“Matron's got to you, has she?”
“Sorry, but yes.”
“Dunno what's gunna kill me first,” he mutters. I give his breakfast tray an ineffectual rub. He hasn't touched his poached egg, and I can't blame him—it's sitting there like the eye of a giant squid. Mr. Moreton has an oxygen mask, but tells me he hates using it. “Feel like that thing's choking me,” he says. “Like in the war.”
“I know you're a friendly girl,” says one of the nurses in low, embarrassed tones when she stops me in the corridor a few minutes later, “but it's best not to fraternise too much with the patients. If you're a cleaner, I mean.”
“Right,” I say. “Sorry.”
“Just do your work.”
“Sorry, I will.”
I trudge, my face burning, down towards the corridor of elective surgeries. It's OK, I tell myself. At the end of the summer holidays I will have saved enough for three months in Europe, where I will walk the streets of Paris and London, absorbing culture and life and fraternising with whoever I like.
Each idle post-op girl, surrounded by hothouse flowers, watches me with the same bored, incurious gaze as I move about their rooms, spraying and wiping. I pump mist over the immaculate mirrors, catching sight of my own reflection there—my unreconstructed nose and studiously neutral face. Like these girls, I'm filling in my own allotment of time here, except that when I leave, it'll be to buy that plane ticket to London, and be gone. My hand holding the yellow cloth rises and falls, cleaning pointlessly, searching for a splash of toothpaste or cup ring mark on the laminex's spotless, glossy surface.
His uniform's blue and mine's an ugly mauve, clearly designating our status in the hospital pecking order, but he's still asked me to the staff Christmas party. The other cleaners, when they hear this, behave as if it's a doctor-nurse romance from Mills & Boon. They speculate on what table we'll all sit on, what they'll wear, whether there'll be door prizes this year. When I say I'm not sure if I'll go, they look at me flabbergasted. “But it's free,” Dot says,” and there's a whole three-course meal!”
“That nice young man asks you to go, I reckon you go,” says Noeleen. “He's from overseas somewhere, isn't he? Play your cards right and you might get a trip OS!”
“These things happen,” he says. He surveys his empty hands bleakly. “I marched, last Anzac Day,” he adds. “Hard to believe, isn't it?” He looks morosely out through the sealed window to the courtyard garden, where the five iceberg rosebushes struggle to survive their pruning.
I'm remembering my directive about fraternising, but I hate standing here beside his bed, like some official. I sit down and peel off my glove, pick up his hand. It's like a bundle of twigs. That hand, I tell myself, held a rifle, tried to stop itself trembling with terror, worked all its life.
Here's another mistake I make: I think Len will be chastened, satisfyingly disconcerted, forced to eat his words. When he hears, though, he is radiant with pride. As he congratulates his wife it strikes me for the first time that, with their odd shifts, this fifteen-minute tea-break is one of the few times the two of them see each other all day.
“Do you know,” he says, “I haven't had a bath in I don't know how long. Used to having to sit on a plastic chair in the shower. Or stand there clutching those bloody grab rails. Haven't been like this for years.”
“Like what?” I say. My heart is jumping into the back of my throat.
“Weightless,” he says finally. “Completely weightless.”
As I put away his shaver in his toilet bag I see an unopened bottle of aftershave with a sticker saying Happy Christmas, Grandad! still on the box. I raise my eyebrows enquiringly.
“Why not,” he says when he sees me holding it up. “Pass it over here!”
It's the recklessness in his voice that decides me. I help him change his pyjama top for the shirt and sweater he has hanging in his cupboard, and I hold out my hand to help him into his wheelchair again.

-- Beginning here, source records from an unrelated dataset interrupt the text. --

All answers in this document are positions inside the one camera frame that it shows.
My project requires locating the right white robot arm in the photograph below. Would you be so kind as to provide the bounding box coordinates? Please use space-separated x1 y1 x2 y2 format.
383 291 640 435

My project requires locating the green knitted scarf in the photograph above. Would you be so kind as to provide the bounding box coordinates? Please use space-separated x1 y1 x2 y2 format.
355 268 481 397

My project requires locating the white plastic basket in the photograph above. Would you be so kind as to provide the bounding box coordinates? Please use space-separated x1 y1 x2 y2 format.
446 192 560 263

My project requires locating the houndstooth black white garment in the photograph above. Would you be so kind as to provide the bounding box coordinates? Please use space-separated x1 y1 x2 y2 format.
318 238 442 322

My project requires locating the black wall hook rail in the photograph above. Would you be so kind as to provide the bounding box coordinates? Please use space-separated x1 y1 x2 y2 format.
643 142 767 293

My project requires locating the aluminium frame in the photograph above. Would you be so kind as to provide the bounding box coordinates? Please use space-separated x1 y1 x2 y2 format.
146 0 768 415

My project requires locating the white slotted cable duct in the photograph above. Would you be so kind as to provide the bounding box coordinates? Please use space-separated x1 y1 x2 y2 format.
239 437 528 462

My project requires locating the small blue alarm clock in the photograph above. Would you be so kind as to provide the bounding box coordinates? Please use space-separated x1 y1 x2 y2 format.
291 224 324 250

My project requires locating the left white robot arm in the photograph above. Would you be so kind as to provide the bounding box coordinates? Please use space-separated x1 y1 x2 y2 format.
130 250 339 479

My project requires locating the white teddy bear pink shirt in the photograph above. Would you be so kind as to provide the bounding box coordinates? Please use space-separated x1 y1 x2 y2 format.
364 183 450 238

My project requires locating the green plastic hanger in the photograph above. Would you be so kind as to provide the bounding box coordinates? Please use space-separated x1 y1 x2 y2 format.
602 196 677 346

“You look very nice,” I say.
“Do I? I feel bloody great,” he says, stretching with a contented yawn, and there's a little zephyr of morning breeze that washes over us, warm and fragrant with the faint scent of blossom, and I'm about to speak again when the propped-open door slides slowly shut behind us on its hinges. There is a terrible echoing click as it closes on its own deadlock, and I recognise the sound as soon as I hear it. It is the sound of a plane door closing without me, ready to taxi down a runway and take off for London.

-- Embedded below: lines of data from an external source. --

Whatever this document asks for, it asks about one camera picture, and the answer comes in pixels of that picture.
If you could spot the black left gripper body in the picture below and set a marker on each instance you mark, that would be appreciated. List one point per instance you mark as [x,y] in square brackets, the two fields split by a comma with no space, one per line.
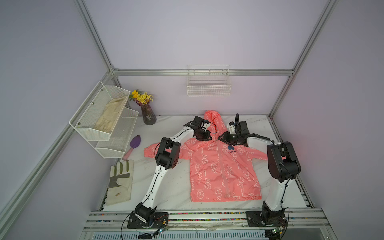
[203,136]

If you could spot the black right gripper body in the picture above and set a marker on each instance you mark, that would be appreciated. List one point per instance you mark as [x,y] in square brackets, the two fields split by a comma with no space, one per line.
[231,139]

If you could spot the pink bear print jacket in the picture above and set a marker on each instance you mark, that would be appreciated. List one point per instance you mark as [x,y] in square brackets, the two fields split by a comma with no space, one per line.
[218,171]

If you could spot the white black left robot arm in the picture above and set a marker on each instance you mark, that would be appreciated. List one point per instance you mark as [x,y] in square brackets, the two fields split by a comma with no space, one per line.
[167,154]

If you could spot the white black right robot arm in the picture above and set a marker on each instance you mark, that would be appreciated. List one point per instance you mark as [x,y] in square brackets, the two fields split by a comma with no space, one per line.
[283,165]

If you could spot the purple ribbed glass vase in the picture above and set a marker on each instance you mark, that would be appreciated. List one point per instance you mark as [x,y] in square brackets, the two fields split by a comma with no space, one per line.
[149,116]

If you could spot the purple pink garden trowel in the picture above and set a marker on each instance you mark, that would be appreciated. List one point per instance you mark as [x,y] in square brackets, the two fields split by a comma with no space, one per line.
[135,142]

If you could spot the yellow flower bouquet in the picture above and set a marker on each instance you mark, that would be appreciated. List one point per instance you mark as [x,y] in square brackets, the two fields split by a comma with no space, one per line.
[140,98]

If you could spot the cream green work glove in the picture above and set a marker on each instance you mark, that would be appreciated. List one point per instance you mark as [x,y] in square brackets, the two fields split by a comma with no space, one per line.
[120,183]

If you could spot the beige glove on shelf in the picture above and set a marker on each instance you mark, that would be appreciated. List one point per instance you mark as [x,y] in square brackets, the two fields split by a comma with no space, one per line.
[110,115]

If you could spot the white mesh two-tier shelf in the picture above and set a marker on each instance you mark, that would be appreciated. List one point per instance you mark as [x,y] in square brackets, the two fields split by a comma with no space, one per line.
[109,146]

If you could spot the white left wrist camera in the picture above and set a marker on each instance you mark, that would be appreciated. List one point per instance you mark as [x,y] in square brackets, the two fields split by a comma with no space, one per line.
[206,124]

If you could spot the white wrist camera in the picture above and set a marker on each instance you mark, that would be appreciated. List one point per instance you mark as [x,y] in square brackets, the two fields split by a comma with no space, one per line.
[206,124]
[231,128]

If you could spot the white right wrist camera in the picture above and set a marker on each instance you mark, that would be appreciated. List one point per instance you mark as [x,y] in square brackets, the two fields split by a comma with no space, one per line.
[231,128]

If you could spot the white wire wall basket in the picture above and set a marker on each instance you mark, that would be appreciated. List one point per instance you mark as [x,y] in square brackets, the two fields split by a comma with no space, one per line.
[208,81]

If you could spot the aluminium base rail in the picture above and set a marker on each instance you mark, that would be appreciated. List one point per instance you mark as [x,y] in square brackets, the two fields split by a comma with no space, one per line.
[297,224]

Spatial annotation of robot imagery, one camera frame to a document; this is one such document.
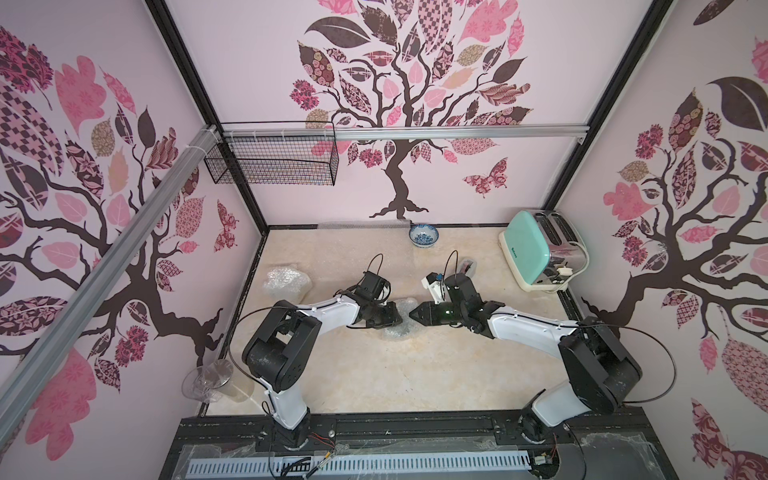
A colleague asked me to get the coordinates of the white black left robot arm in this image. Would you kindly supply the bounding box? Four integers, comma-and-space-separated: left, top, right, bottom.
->
242, 271, 402, 431

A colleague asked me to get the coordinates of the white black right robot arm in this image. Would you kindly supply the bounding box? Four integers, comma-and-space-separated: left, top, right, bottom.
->
409, 273, 642, 443

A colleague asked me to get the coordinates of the grey tape dispenser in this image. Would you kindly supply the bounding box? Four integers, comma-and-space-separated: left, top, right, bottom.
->
458, 258, 477, 278

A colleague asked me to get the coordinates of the blue white patterned bowl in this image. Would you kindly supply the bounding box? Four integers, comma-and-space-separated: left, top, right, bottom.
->
408, 224, 440, 248

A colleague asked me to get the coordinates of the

Down in the kitchen the other cleaners will be pouring their cups of tea out of the urn now, Marie remarking coolly on my absence, and Matron will be waiting for us, I am certain, at the nurses' station, in the no-man's-land of the hospital's thermostatically cool interior, its sterilised world of hard surfaces, wiped clean and blameless. Someone else's jurisdiction now.